Independent financial advisor Léony deGraaf suspected that one of her elderly clients was in trouble when she learned the 82-year-old woman had been declared mentally incapable by a geriatric psychiatrist and admitted to a hospital psychiatric ward.
Prior to that, the client had been living independently and making her own financial decisions, says deGraaf, president of deGraaf Financial Strategies, a seniors-focused practice in Burlington, Ont. “Unfortunately, her family doctor had just retired and my client’s son, who [held] her power of attorney [POA], took her to the psychiatrist, who diagnosed her on the basis of information the son provided,” she says. “He said she was ‘seeing things in the couch’ after she complained about a new slipcover and that she kept triggering the smoke alarm while cooking.”
After the woman was hospitalized, her son took control of her assets. deGraaf, convinced that her client still had mental capacity, contacted Ontario’s Office of the Public Guardian and Trustee (OPGT) and succeeded in having her client moved to a retirement home. But, soon after that, the client’s son moved her to British Columbia, where he lived, and put her in a long-term care facility there. At that point, deGraaf lost touch with the client.
This story illustrates the growing issue of elder financial abuse and fraud in Canada. A 2014 report by Vancouver City Savings Credit Union (Vancity) states that 41% of seniors polled in B.C.’s Lower Mainland and Victoria had experienced at least one instance of financial abuse. Furthermore, the RCMP reports that from 1996-2003, 84% of losses related to lottery and telemarketing scams in Canada involved people aged 60 or older. And the Canadian Anti-Fraud Centre says con artists most often target 60- to 69-year-olds.

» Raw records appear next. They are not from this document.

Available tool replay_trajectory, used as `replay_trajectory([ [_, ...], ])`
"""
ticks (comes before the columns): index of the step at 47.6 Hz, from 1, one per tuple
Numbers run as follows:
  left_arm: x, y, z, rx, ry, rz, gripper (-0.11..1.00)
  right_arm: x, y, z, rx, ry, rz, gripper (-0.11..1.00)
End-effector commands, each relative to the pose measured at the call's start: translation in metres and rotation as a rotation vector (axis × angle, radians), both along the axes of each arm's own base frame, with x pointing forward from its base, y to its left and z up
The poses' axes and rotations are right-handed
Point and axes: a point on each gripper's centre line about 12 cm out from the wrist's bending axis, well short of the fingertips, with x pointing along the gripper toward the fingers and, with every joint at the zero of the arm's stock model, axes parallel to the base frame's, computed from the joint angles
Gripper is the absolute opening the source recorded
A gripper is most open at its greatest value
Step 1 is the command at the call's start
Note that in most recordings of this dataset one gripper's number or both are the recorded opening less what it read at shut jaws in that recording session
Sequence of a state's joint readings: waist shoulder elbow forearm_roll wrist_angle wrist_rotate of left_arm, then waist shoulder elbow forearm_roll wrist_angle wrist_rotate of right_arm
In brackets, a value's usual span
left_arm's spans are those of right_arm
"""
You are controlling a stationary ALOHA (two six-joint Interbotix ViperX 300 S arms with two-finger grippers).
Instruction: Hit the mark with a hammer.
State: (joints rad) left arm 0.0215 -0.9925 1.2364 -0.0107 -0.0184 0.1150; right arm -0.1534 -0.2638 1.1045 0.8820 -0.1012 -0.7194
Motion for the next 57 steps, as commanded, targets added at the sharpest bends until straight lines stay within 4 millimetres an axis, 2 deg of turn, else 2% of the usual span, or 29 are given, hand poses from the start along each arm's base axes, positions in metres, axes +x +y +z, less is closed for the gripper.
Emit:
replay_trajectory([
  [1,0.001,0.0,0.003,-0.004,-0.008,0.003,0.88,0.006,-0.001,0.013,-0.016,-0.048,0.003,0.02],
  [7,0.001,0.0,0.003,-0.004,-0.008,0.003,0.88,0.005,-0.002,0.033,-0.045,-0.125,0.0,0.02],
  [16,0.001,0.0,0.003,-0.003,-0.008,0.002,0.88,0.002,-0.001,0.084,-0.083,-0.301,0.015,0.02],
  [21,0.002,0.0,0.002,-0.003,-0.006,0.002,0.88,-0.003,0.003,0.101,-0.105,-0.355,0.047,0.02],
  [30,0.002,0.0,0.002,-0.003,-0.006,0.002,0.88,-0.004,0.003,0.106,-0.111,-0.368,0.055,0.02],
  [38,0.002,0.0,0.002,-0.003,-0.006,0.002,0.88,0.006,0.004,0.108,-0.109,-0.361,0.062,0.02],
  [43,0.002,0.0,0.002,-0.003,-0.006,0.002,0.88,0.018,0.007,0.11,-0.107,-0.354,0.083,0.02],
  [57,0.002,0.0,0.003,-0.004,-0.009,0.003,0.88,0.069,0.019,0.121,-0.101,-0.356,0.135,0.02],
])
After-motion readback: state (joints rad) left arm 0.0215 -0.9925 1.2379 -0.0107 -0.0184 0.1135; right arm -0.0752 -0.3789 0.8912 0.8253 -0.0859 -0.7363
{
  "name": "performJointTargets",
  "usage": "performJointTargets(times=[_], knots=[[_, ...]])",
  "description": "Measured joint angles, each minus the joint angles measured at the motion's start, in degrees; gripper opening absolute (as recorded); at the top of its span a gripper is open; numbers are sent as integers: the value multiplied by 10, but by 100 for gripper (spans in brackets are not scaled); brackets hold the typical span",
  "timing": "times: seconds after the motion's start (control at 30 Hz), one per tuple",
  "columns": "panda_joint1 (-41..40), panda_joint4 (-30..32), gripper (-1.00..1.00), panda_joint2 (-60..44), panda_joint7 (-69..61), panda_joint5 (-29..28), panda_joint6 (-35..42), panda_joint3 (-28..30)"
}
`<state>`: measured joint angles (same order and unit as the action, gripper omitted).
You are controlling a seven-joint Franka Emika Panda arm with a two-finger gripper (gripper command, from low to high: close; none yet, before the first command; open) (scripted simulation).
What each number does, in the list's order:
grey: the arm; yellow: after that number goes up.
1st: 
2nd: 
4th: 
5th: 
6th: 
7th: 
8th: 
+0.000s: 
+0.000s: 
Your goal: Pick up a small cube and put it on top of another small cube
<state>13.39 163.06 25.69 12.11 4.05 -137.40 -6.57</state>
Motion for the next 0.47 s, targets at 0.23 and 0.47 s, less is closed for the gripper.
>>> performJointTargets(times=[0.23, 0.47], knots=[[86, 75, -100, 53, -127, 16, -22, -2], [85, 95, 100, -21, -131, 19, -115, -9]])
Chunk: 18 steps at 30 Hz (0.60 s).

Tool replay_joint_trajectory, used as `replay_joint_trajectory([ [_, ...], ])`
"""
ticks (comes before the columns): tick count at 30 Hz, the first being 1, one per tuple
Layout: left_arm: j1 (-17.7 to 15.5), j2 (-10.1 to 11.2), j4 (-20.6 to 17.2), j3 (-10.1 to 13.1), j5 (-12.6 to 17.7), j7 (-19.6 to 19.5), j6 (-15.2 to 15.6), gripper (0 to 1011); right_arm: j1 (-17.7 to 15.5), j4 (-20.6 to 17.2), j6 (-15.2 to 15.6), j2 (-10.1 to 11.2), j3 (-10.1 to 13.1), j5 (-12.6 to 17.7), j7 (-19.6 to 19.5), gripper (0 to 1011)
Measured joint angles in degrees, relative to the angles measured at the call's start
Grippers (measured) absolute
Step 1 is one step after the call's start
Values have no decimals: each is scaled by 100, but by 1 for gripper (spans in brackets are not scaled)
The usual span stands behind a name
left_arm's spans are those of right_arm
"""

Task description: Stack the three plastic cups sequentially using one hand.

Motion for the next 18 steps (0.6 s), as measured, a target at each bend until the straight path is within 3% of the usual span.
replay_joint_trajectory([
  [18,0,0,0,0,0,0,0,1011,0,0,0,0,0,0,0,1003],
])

Popular scams include: the lottery ruse, in which “winners” pay a fee to collect prizes; telephone calls from people impersonating the police and asking for personal information; mail scams; and the so-called “grandson caller” scam, in which a fraudster poses as a loved one in trouble who needs money wired to him or her immediately.
The Vancity report reveals that 55% of elder financial abuse cases are perpetrated by family, friends, neighbours or caregivers. These cases often involve emotional abuse, says deGraaf: “For example, an adult child will threaten to withhold care, visits with grandchildren or outings unless the client gives [the adult child] money.”
The most common type of elder fraud involves POAs, she adds. “In one common scenario, a family member acting as POA threatens to force the [senior] to leave [his or her] home and enter long-term care unless the senior gives him or her money.”
Signs of abuse can include:
– Clients seem intimidated in the presence of the holder of their POA or adult children.
– Clients don’t understand documents that are referenced in meetings or don’t remember signing them.
– Clients who previously were comfortable discussing money-related issues suddenly become defensive or withdrawn.
– Controlling people (usually the holder of the POA or an adult child) always attend client meetings and speak on their behalf.
In deGraaf’s case, she looks for changes in financial behaviour, such as large or unusual withdrawals from a client’s account. “If they suddenly switch to high-risk equities from GICs, it’s a red flag,” she says.
If you have concerns that a client is facing financial abuse, you should talk with your client first, says Krista James, national director of the Canadian Centre for Elder Law (CCEL) in Vancouver: “Meet them privately, be frank about your concerns and review their options.”
Still, it’s important to respect your client’s right to make his or her own decisions, provided they have the capacity, James says: “Don’t take away their power.”
If your concerns persist, inform the holder of the POA or adult children (provided they are not the problem), says deGraaf, who adds that she documents all conversations with clients and POA holders to ensure good note-taking if a matter goes to court.
The next step is to contact the OPGT in your jurisdiction. That office will investigate the situation and has the authority to freeze a person’s assets and accounts, if necessary.
You also could consult an elder services officer with the police department, who will visit the senior at his or her home to discuss the matter.
James recommends you keep an up-to-date list of agencies to which you can refer your clients, including local seniors’ organizations and legal services societies. You can help your clients to contact the appropriate agencies, making calls from your office if a client is unable to do so.
Here are some resources you could share with your elderly clients:
– The Canadian Network for the Prevention of Elder Abuse (www.cnpea.ca).
– The CCEL’s “Be a Savvy Senior” tools (www.bcli.org/project/be-savvy).
– The RCMP’s Seniors Guidebook to Safety and Security (www.rcmp-grc.gc.ca/pubs/ccaps-spcca/seniors-aines-eng.htm).